:: PROBLEM REQUIREMENTS ::
Return the data below in full and exactly, except that the pictures are dropped.

:: GIVEN DATA ::
*****

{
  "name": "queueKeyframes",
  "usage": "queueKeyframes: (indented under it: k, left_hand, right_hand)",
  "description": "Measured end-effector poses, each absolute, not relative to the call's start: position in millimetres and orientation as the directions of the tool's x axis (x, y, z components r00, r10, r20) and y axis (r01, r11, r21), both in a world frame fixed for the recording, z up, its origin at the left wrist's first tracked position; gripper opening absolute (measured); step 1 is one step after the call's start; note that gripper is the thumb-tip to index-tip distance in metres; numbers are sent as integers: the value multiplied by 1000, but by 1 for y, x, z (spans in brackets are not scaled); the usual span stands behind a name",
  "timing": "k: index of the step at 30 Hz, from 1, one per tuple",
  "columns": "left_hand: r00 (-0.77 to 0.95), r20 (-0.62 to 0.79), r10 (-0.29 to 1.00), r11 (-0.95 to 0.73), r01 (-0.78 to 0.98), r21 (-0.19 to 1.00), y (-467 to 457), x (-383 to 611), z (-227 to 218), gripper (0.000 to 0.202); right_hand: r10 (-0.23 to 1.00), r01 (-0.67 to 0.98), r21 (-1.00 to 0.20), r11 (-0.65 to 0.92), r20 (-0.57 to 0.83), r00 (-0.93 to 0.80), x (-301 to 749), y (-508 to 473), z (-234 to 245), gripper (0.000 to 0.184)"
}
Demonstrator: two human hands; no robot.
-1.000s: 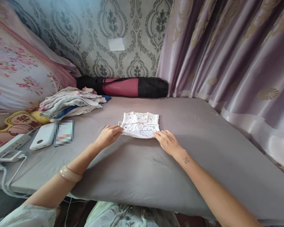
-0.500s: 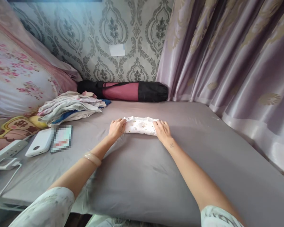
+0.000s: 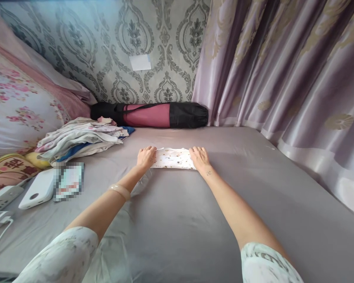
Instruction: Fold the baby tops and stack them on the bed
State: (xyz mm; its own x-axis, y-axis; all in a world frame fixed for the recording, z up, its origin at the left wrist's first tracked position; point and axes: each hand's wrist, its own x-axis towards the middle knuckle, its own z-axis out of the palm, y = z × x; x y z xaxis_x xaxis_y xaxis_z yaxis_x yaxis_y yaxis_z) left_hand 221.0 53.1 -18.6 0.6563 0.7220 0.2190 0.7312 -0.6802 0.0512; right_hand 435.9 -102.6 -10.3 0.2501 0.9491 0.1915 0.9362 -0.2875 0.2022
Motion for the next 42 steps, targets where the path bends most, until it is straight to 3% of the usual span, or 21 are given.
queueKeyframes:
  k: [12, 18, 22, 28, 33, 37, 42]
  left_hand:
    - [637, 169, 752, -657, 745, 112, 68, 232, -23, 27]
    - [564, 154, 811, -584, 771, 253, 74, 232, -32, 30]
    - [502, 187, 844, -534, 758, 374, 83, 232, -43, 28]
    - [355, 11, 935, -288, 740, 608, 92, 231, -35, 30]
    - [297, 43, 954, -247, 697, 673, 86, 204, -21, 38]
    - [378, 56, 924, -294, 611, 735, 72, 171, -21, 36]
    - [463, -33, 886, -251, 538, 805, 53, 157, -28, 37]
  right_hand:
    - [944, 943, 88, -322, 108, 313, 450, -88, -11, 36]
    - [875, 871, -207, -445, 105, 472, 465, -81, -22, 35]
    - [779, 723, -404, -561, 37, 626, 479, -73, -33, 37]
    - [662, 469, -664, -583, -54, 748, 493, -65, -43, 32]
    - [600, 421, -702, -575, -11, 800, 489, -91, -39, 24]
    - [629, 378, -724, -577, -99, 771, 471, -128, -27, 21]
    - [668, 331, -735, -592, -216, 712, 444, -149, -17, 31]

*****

:: REPLY ::
{
  "name": "queueKeyframes",
  "usage": "queueKeyframes: (indented under it: k, left_hand, right_hand)",
  "description": "Measured end-effector poses, each absolute, not relative to the call's start: position in millimetres and orientation as the directions of the tool's x axis (x, y, z components r00, r10, r20) and y axis (r01, r11, r21), both in a world frame fixed for the recording, z up, its origin at the left wrist's first tracked position; gripper opening absolute (measured); step 1 is one step after the call's start; note that gripper is the thumb-tip to index-tip distance in metres; numbers are sent as integers: the value multiplied by 1000, but by 1 for y, x, z (spans in brackets are not scaled); the usual span stands behind a name",
  "timing": "k: index of the step at 30 Hz, from 1, one per tuple",
  "columns": "left_hand: r00 (-0.77 to 0.95), r20 (-0.62 to 0.79), r10 (-0.29 to 1.00), r11 (-0.95 to 0.73), r01 (-0.78 to 0.98), r21 (-0.19 to 1.00), y (-467 to 457), x (-383 to 611), z (-227 to 218), gripper (0.000 to 0.202); right_hand: r10 (-0.23 to 1.00), r01 (-0.67 to 0.98), r21 (-1.00 to 0.20), r11 (-0.65 to 0.92), r20 (-0.57 to 0.83), r00 (-0.93 to 0.80), x (-301 to 749), y (-508 to 473), z (-234 to 245), gripper (0.000 to 0.184)"
}
Demonstrator: two human hands; no robot.
-1.000s: 
-0.500s: 
+0.000s: 
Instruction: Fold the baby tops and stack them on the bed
State: (xyz mm; its own x-axis, y-axis; all in a world frame fixed for the recording, z up, its origin at the left wrist's first tracked position; point and axes: each hand's wrist, its own x-axis towards the middle knuckle, its own z-axis out of the palm, y = z × x; x y z xaxis_x xaxis_y xaxis_z yaxis_x yaxis_y yaxis_z) left_hand 221.0 53.1 -18.6 0.6563 0.7220 0.2190 0.7312 -0.6802 0.0512; right_hand 435.9 -102.6 -10.3 0.2501 0.9491 0.1915 0.9362 -0.2875 0.2022
Motion for the next 42 steps, targets where the path bends most, until it is straight to 3% of the usual span, or 21 are given.
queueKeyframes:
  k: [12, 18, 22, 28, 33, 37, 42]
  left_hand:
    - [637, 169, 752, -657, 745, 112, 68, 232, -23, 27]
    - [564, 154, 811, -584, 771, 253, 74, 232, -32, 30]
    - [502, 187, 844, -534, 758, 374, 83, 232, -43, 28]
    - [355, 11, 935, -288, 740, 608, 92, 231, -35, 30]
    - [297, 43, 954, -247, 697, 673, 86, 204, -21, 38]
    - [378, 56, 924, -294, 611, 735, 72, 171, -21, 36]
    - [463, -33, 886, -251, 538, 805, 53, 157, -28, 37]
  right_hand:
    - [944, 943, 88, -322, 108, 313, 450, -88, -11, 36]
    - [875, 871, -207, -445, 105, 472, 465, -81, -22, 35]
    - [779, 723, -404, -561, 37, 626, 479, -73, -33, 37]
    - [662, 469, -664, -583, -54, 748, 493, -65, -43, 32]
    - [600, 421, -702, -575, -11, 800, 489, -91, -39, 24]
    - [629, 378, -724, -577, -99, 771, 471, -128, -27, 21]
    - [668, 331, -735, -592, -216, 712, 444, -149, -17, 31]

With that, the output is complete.